_WHAT YOU SHOULD DO_. Reproduce exactly, from the data that follows, the line with "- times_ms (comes", the line with "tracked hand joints", and every line that lies between them.

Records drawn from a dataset
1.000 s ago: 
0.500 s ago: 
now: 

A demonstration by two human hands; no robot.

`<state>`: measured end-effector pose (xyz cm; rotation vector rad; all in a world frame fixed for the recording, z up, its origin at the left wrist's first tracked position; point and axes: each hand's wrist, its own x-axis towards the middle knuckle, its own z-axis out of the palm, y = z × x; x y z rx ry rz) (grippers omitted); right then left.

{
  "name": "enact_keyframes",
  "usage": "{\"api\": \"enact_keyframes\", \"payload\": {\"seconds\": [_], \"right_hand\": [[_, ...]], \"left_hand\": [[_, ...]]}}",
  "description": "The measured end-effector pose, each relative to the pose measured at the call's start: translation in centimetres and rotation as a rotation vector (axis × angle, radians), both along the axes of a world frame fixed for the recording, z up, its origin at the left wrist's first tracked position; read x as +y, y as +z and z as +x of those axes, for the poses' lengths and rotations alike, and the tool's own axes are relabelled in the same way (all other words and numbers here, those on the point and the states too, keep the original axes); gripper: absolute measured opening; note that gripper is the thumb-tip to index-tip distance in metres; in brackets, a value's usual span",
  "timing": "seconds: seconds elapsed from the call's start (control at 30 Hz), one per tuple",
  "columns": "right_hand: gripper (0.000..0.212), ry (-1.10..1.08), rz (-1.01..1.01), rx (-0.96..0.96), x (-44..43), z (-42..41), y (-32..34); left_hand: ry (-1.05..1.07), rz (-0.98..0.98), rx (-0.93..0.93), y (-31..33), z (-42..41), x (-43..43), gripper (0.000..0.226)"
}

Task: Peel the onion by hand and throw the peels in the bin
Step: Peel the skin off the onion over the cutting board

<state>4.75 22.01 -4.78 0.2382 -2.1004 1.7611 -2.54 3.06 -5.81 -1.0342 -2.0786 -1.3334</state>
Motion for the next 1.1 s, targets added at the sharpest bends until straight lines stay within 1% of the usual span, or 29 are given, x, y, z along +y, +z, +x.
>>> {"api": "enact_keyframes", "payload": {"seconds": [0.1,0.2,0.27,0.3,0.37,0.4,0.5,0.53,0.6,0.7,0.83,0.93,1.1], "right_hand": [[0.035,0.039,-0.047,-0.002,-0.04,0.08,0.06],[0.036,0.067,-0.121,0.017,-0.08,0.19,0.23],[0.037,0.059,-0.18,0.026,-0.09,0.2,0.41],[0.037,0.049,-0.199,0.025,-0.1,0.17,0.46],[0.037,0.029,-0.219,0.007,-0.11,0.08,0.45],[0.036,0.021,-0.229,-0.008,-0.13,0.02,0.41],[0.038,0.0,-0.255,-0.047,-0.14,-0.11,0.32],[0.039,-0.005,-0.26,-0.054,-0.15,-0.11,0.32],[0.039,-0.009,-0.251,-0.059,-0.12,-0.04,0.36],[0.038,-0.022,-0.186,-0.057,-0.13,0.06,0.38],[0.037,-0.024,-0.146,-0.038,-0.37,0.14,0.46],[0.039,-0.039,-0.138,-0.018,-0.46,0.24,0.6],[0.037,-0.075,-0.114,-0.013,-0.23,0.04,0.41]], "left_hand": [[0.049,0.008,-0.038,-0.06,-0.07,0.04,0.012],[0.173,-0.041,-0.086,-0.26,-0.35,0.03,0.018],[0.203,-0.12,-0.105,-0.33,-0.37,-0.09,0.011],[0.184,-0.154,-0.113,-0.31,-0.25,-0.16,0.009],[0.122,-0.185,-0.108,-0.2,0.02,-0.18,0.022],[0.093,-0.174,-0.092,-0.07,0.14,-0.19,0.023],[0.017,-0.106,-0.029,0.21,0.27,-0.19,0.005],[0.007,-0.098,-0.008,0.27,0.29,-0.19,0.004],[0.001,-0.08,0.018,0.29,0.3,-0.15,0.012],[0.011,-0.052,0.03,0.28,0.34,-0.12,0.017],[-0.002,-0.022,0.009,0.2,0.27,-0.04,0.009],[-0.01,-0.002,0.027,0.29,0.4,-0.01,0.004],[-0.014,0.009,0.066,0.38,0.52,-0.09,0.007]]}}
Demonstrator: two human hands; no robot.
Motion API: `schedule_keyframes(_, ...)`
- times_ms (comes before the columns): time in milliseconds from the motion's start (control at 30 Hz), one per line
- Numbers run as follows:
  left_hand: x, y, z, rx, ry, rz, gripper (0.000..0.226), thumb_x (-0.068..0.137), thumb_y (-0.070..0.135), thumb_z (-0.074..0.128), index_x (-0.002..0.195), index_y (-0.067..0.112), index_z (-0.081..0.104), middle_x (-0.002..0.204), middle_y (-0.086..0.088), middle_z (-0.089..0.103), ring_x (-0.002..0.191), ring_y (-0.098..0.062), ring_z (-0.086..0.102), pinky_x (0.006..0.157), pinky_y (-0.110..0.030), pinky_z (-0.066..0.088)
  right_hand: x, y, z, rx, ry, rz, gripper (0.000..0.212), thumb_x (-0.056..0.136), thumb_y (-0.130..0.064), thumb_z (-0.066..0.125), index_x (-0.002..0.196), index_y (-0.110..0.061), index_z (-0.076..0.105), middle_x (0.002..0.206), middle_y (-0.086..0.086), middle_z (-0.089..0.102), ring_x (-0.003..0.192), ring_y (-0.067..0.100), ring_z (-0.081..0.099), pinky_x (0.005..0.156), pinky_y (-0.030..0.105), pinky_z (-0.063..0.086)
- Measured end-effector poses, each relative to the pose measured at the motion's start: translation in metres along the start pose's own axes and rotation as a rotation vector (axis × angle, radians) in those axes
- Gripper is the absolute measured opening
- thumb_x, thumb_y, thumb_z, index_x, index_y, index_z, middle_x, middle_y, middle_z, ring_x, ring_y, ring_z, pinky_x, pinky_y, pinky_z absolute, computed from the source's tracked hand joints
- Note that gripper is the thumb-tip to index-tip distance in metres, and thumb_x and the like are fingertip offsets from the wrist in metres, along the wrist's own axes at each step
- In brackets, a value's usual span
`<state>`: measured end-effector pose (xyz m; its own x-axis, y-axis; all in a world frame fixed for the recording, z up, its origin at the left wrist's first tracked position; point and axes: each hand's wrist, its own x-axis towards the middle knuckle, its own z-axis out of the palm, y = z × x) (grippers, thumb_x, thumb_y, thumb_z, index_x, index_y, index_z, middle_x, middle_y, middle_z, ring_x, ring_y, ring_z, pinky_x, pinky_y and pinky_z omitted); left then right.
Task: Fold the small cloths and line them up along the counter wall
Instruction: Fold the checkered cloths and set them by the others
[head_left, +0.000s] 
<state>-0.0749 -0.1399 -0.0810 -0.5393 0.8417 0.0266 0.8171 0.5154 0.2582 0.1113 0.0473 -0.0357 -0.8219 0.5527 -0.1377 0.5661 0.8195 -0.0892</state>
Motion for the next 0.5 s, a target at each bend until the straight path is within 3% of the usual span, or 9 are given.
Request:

_YOUR SOLUTION_.
- times_ms (comes before the columns): time in milliseconds from the motion's start (control at 30 Hz), one per line
- Numbers run as follows:
  left_hand: x, y, z, rx, ry, rz, gripper (0.000..0.226), thumb_x (-0.068..0.137), thumb_y (-0.070..0.135), thumb_z (-0.074..0.128), index_x (-0.002..0.195), index_y (-0.067..0.112), index_z (-0.081..0.104), middle_x (-0.002..0.204), middle_y (-0.086..0.088), middle_z (-0.089..0.103), ring_x (-0.002..0.191), ring_y (-0.098..0.062), ring_z (-0.086..0.102), pinky_x (0.006..0.157), pinky_y (-0.110..0.030), pinky_z (-0.066..0.088)
  right_hand: x, y, z, rx, ry, rz, gripper (0.000..0.212), thumb_x (-0.056..0.136), thumb_y (-0.130..0.064), thumb_z (-0.066..0.125), index_x (-0.002..0.196), index_y (-0.110..0.061), index_z (-0.076..0.105), middle_x (0.002..0.206), middle_y (-0.086..0.086), middle_z (-0.089..0.102), ring_x (-0.003..0.192), ring_y (-0.067..0.100), ring_z (-0.081..0.099), pinky_x (0.005..0.156), pinky_y (-0.030..0.105), pinky_z (-0.063..0.086)
- Measured end-effector poses, each relative to the pose measured at the motion's start: translation in metres along the start pose's own axes and rotation as a rotation vector (axis × angle, radians) in those axes
- Gripper is the absolute measured opening
- thumb_x, thumb_y, thumb_z, index_x, index_y, index_z, middle_x, middle_y, middle_z, ring_x, ring_y, ring_z, pinky_x, pinky_y, pinky_z absolute, computed from the source's tracked hand joints

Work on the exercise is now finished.